Your copy starts at the line containing "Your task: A" and ends at the last line of the material below. Reproduce those lines exactly, with no pictures.

■ Raw data ■
-*-

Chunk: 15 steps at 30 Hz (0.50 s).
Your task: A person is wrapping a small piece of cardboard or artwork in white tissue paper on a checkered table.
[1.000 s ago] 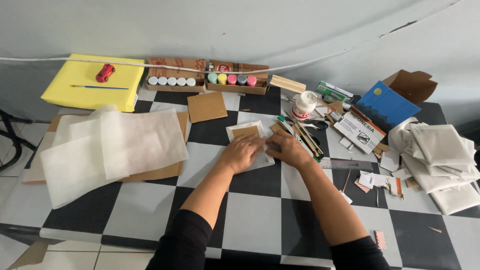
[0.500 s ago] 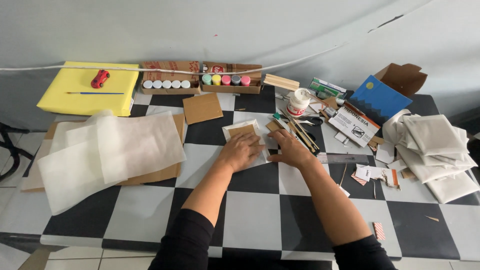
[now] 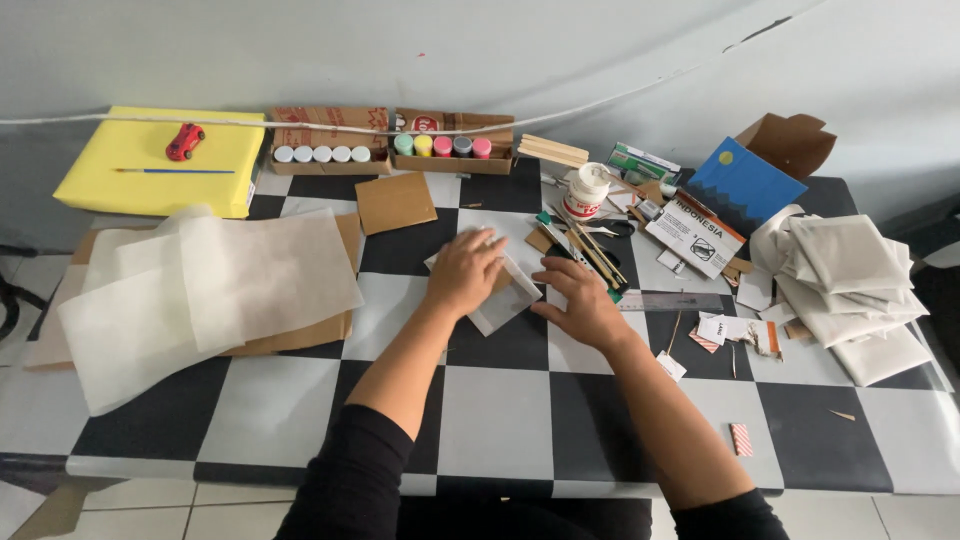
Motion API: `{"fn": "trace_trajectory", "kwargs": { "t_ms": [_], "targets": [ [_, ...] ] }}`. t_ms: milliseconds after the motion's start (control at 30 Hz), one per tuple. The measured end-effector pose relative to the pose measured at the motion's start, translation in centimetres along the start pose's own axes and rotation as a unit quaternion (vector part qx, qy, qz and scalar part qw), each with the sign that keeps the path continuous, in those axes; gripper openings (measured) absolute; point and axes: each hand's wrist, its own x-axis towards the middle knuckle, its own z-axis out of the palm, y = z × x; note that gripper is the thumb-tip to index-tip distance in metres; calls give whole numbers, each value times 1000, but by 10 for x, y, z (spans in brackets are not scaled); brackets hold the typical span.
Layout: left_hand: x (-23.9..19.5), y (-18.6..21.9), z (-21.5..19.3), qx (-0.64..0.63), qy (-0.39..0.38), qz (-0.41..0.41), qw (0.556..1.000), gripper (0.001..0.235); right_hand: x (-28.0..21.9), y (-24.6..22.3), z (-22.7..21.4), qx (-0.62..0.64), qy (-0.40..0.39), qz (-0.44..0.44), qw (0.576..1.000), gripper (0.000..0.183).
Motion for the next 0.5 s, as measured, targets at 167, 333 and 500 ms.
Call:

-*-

■ Exercise result ■
Your task: A person is wrapping a small piece of cardboard or artwork in white tissue paper on a checkered table.
[1.000 s ago] 
[0.500 s ago] 
[now] 
Motion API: `{"fn": "trace_trajectory", "kwargs": { "t_ms": [_], "targets": [ [_, ...] ] }}`. t_ms: milliseconds after the motion's start (control at 30 Hz), one per tuple. The measured end-effector pose relative to the pose measured at the motion's start, translation in centimetres along the start pose's own axes and rotation as a unit quaternion (vector part qx, qy, qz and scalar part qw), each with the sign that keeps the path continuous, in those axes; gripper openings (measured) absolute; point and axes: each hand's wrist, its own x-axis towards the middle knuckle, its own z-axis out of the palm, y = z × x; note that gripper is the thumb-tip to index-tip distance in metres; calls give whole numbers, each value times 1000, but by 10 for x, y, z (spans in brackets are not scaled); brackets hold the typical span.
Layout: left_hand: x (-23.9..19.5), y (-18.6..21.9), z (-21.5..19.3), qx (-0.64..0.63), qy (-0.39..0.38), qz (-0.41..0.41), qw (0.556..1.000), gripper (0.001..0.235); right_hand: x (-28.0..21.9), y (-24.6..22.3), z (-22.7..21.4), qx (-0.62..0.64), qy (-0.40..0.39), qz (-0.44..0.44), qw (0.576..1.000), gripper (0.000..0.183).
Motion for the next 0.5 s, as measured, targets at 167, 333 and 500 ms.
Call:

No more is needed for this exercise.